Performance Tuning Checklist
Phased tuning runbook a sysadmin or MSP engineer follows to take a server from baseline through OS, storage, database, network, and application tuning, with validation and change-management sign-off. Captures pre-tuning metrics and gates database-specific work on the host's wo...
Baseline and Change Scope
-
Capture the pre-tuning performance baseline
Pull at least one full business day of metrics from PRTG, LogicMonitor, Datadog, or the RMM (CPU, memory, disk IOPS / latency, network throughput, app response time). Attach the export so you can compare against post-tuning numbers in validation. Tuning without a baseline is the most common reason engineers cannot prove improvement at QBR.
Collects file -
Classify the host workload profile
The workload drives every downstream tuning choice — swappiness, I/O scheduler, NUMA pinning, buffer pool sizing.

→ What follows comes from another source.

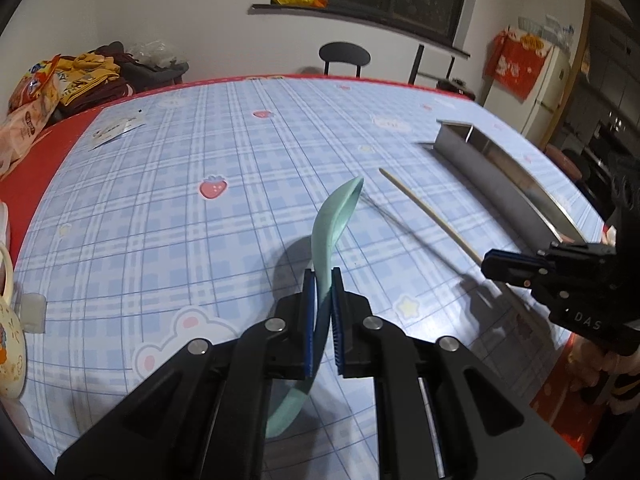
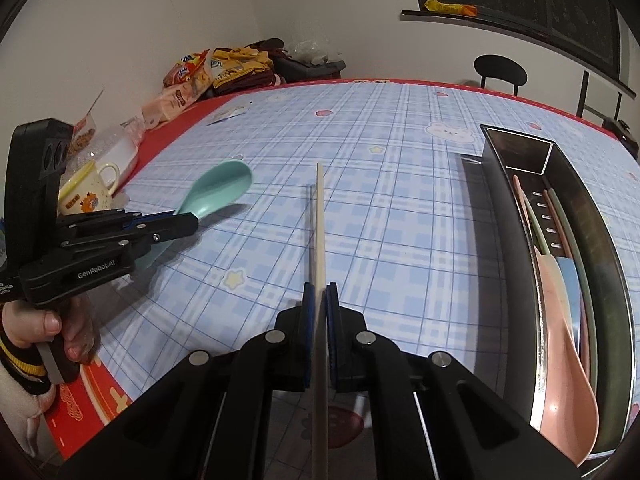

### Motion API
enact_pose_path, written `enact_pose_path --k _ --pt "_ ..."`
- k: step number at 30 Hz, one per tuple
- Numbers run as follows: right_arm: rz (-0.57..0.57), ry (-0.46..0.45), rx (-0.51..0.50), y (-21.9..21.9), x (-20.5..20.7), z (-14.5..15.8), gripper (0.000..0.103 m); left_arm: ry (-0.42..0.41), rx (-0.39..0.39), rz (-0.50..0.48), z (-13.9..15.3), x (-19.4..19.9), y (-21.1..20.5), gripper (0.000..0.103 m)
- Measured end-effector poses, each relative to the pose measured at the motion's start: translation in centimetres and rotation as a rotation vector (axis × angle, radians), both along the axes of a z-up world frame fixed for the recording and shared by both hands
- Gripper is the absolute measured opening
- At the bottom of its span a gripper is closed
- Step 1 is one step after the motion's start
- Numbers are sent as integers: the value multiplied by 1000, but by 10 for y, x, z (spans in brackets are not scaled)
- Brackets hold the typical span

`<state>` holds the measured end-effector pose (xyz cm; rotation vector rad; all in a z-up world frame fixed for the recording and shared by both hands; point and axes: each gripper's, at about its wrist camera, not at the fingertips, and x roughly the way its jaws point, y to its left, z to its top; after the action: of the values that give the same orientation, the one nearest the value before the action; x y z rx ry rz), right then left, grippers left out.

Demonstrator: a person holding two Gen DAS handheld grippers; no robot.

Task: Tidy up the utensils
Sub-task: 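Lift the beige chopstick and mint spoon and carry them over the steel basket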

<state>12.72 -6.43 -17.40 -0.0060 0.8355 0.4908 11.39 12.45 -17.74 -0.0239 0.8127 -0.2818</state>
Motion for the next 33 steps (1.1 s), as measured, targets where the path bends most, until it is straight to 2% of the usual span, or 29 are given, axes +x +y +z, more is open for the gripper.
enact_pose_path --k 17,21,23,25,27,33 --pt "-4 -16 30 -5 -3 3 6 13 -24 39 -1 1 6 12" --pt "-10 -24 68 -10 -6 7 6 32 -30 53 -1 4 9 11" --pt "-14 -27 96 -16 -8 10 6 50 -63 83 1 5 16 11" --pt "-21 -29 115 -22 -9 13 6 64 -99 104 7 5 19 11" --pt "-35 -30 148 -33 -9 17 6 39 -108 99 20 0 14 11" --pt "-82 -76 241 -74 -9 37 6 -5 -170 34 53 -9 -32 11"
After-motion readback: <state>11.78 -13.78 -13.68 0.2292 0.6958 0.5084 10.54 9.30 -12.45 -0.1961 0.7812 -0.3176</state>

Pick the dominant role; mark the host "Mixed / general purpose" only when no role exceeds ~60% of utilization.
Collects list -
Schedule the maintenance window
Confirm the window with the application owner and any dependent client (MSP context: notify the account manager so the QBR doesn't surface a surprise). Avoid month-end close, payroll runs, and patch Tuesday collisions.
Collects datetime -
Open a normal change request in the PSA
File the RFC in ConnectWise PSA, ServiceNow, or Autotask with implementation steps, rollback plan, and CAB approver. Tuning that touches kernel parameters or DB memory settings is never a standard change — keep it normal-track so the rollback plan is reviewed.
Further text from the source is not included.